▶ Task brief
Scan the data below for the string "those". Copy every line where it appears.

START Material for this exercise

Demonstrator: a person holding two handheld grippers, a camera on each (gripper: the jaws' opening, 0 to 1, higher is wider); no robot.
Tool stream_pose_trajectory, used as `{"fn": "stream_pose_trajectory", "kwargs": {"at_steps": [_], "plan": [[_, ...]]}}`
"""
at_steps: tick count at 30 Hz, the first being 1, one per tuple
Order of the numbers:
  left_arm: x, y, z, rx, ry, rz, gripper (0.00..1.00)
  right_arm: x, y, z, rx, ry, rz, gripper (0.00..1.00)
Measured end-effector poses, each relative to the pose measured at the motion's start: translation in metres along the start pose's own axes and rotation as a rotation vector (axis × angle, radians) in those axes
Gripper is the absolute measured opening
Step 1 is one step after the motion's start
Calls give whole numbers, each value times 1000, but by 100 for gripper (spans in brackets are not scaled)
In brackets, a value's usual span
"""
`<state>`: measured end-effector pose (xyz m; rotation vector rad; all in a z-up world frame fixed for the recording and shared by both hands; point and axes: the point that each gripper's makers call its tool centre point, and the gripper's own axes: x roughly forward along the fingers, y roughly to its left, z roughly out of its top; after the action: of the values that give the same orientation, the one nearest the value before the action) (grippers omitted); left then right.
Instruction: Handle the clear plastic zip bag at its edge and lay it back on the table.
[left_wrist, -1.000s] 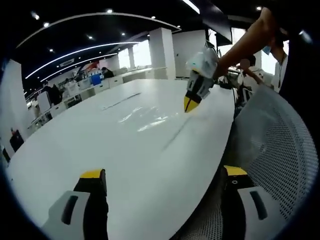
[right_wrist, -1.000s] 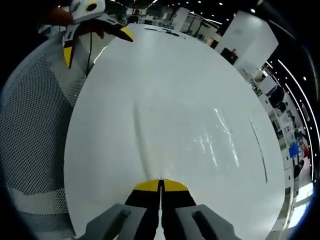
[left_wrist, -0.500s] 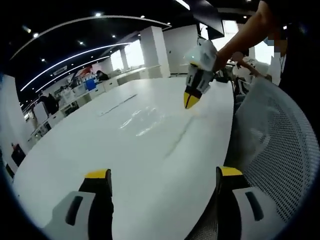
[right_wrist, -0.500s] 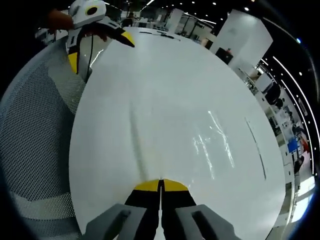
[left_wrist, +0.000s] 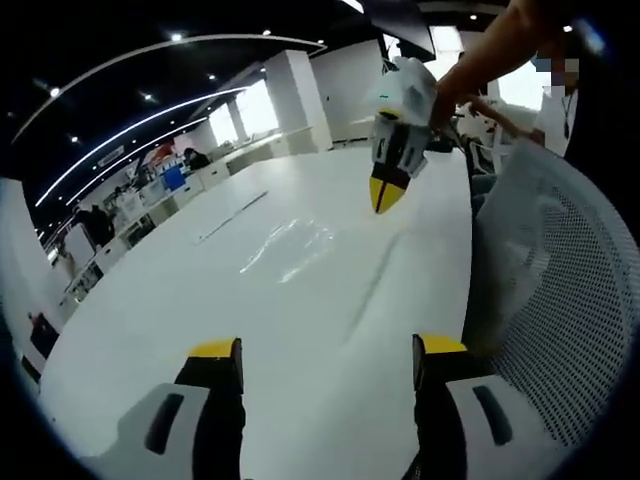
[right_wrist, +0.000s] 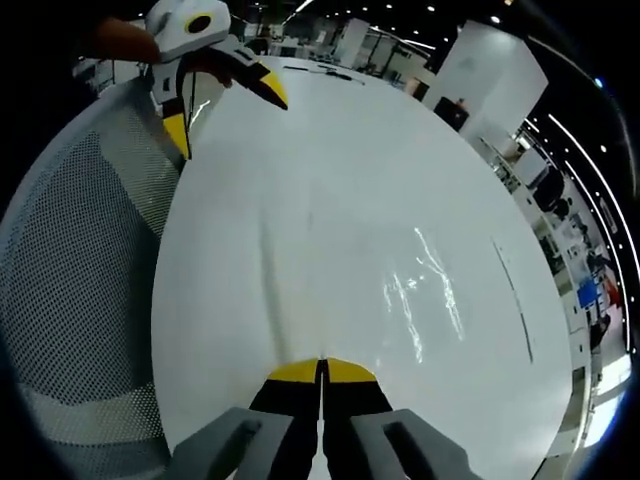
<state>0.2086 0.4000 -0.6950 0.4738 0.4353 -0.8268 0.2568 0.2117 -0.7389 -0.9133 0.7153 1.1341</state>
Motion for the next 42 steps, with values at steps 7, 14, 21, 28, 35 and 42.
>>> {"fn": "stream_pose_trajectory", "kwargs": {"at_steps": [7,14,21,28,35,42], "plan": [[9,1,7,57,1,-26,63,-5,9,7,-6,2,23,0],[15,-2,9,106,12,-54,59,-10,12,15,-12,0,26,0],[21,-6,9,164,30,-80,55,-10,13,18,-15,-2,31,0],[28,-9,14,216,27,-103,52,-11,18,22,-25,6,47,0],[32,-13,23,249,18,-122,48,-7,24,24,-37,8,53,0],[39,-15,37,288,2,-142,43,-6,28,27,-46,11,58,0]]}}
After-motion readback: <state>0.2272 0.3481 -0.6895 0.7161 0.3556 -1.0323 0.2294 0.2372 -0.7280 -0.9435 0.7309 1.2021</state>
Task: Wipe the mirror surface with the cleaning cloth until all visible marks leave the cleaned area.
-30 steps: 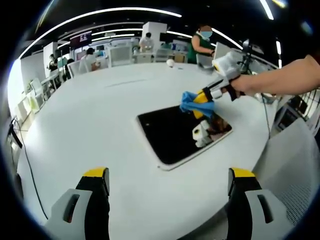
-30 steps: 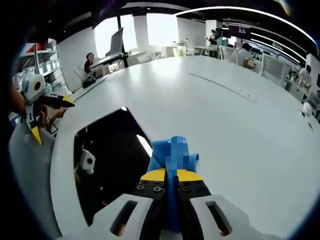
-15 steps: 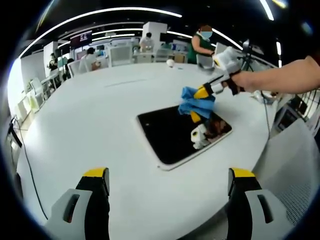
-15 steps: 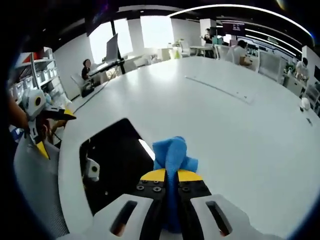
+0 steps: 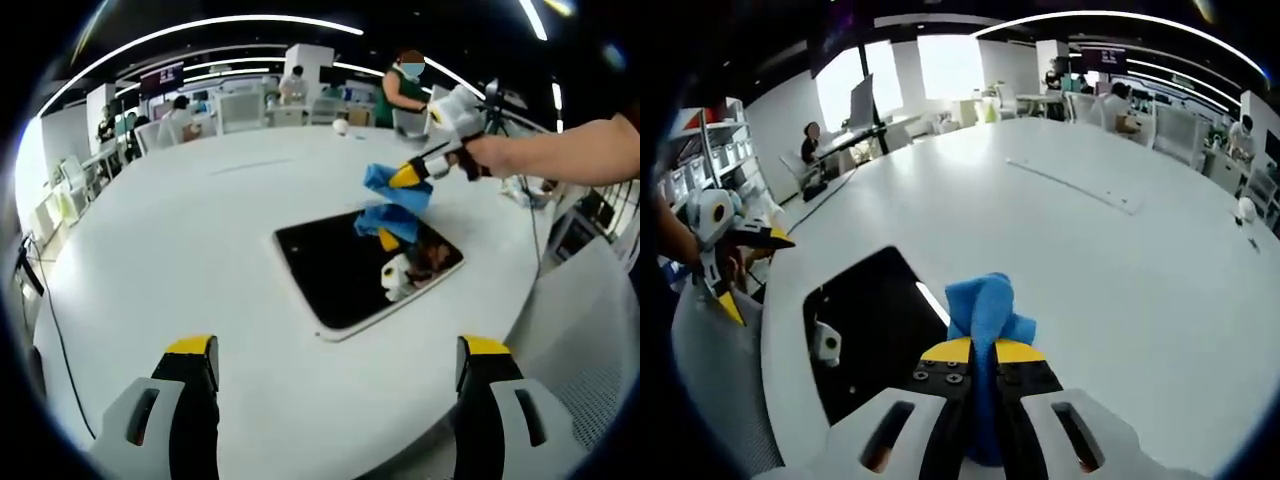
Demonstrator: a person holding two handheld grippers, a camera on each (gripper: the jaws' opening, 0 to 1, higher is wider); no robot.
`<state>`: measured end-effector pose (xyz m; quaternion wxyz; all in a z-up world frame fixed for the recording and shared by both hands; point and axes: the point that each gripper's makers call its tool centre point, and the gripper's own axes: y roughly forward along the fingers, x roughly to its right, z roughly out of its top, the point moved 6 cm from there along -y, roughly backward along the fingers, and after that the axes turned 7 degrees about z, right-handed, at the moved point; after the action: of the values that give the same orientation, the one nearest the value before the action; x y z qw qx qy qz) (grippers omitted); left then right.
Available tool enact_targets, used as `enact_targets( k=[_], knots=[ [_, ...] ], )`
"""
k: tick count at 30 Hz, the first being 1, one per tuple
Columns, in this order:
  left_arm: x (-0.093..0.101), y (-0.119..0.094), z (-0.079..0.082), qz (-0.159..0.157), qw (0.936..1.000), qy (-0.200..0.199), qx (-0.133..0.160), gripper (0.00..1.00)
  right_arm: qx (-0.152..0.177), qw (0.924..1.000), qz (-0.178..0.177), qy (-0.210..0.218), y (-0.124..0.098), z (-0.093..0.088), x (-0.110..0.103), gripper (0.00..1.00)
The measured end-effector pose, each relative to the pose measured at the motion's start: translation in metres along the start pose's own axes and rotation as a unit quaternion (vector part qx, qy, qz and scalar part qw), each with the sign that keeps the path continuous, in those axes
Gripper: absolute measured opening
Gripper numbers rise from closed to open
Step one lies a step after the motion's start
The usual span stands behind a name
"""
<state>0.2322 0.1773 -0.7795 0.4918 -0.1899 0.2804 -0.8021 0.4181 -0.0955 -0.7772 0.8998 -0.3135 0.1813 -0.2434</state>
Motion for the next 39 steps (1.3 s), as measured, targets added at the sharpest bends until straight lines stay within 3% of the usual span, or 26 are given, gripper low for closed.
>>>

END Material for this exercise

▶ Response to this exercise
Measured end-effector poses, each relative to the pose measured at the motion's start: translation in metres along the start pose's own axes and rotation as a rotation vector (axis × angle, radians) in those axes
The measured end-effector pose, each relative to the pose measured at the motion's start: translation in metres along the start pose's own axes and rotation as a unit quaternion (vector part qx, qy, qz and scalar part qw), each with the sign that keeps the path continuous, in those axes

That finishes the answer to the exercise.